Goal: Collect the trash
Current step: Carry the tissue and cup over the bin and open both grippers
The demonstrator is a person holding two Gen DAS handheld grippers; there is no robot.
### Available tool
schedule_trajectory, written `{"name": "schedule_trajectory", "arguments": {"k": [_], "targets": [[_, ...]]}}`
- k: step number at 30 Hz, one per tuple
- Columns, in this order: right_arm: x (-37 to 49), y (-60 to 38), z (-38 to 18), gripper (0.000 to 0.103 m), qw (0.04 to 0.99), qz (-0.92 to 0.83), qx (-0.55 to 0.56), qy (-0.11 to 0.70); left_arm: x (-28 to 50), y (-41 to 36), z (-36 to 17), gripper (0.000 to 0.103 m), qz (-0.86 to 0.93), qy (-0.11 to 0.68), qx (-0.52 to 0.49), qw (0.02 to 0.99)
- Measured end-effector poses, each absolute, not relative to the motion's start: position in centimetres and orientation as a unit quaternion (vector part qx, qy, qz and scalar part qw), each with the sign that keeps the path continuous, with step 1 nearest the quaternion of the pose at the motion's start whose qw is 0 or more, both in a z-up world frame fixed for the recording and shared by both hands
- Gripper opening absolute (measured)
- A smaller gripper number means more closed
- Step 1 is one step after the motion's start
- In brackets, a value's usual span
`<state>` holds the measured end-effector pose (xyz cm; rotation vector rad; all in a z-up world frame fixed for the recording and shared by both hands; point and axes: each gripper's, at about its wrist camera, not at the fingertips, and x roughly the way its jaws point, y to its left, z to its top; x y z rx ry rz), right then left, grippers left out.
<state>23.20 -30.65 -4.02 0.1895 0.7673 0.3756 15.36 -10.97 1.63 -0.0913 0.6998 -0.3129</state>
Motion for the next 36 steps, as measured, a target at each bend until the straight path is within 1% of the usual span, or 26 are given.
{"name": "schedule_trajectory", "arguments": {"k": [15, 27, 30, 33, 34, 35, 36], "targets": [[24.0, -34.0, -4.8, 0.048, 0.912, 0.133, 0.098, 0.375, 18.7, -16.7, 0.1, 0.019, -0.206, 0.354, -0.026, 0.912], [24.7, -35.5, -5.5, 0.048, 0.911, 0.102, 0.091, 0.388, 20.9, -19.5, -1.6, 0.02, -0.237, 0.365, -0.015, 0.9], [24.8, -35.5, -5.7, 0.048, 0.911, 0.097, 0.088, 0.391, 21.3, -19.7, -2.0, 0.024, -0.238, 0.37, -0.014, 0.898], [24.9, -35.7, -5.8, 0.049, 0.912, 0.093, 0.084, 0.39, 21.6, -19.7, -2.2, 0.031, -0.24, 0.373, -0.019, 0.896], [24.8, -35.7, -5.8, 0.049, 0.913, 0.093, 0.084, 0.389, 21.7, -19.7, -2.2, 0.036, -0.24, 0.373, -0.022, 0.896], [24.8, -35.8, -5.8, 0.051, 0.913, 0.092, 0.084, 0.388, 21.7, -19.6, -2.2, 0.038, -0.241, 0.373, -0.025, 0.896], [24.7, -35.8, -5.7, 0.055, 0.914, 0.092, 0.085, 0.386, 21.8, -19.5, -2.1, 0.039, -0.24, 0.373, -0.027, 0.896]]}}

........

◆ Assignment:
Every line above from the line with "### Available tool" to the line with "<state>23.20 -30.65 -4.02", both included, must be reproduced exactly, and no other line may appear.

◆ Answer to the exercise:
### Available tool
schedule_trajectory, written `{"name": "schedule_trajectory", "arguments": {"k": [_], "targets": [[_, ...]]}}`
- k: step number at 30 Hz, one per tuple
- Columns, in this order: right_arm: x (-37 to 49), y (-60 to 38), z (-38 to 18), gripper (0.000 to 0.103 m), qw (0.04 to 0.99), qz (-0.92 to 0.83), qx (-0.55 to 0.56), qy (-0.11 to 0.70); left_arm: x (-28 to 50), y (-41 to 36), z (-36 to 17), gripper (0.000 to 0.103 m), qz (-0.86 to 0.93), qy (-0.11 to 0.68), qx (-0.52 to 0.49), qw (0.02 to 0.99)
- Measured end-effector poses, each absolute, not relative to the motion's start: position in centimetres and orientation as a unit quaternion (vector part qx, qy, qz and scalar part qw), each with the sign that keeps the path continuous, with step 1 nearest the quaternion of the pose at the motion's start whose qw is 0 or more, both in a z-up world frame fixed for the recording and shared by both hands
- Gripper opening absolute (measured)
- A smaller gripper number means more closed
- Step 1 is one step after the motion's start
- In brackets, a value's usual span
`<state>` holds the measured end-effector pose (xyz cm; rotation vector rad; all in a z-up world frame fixed for the recording and shared by both hands; point and axes: each gripper's, at about its wrist camera, not at the fingertips, and x roughly the way its jaws point, y to its left, z to its top; x y z rx ry rz), right then left, grippers left out.
<state>23.20 -30.65 -4.02 0.1895 0.7673 0.3756 15.36 -10.97 1.63 -0.0913 0.6998 -0.3129</state>

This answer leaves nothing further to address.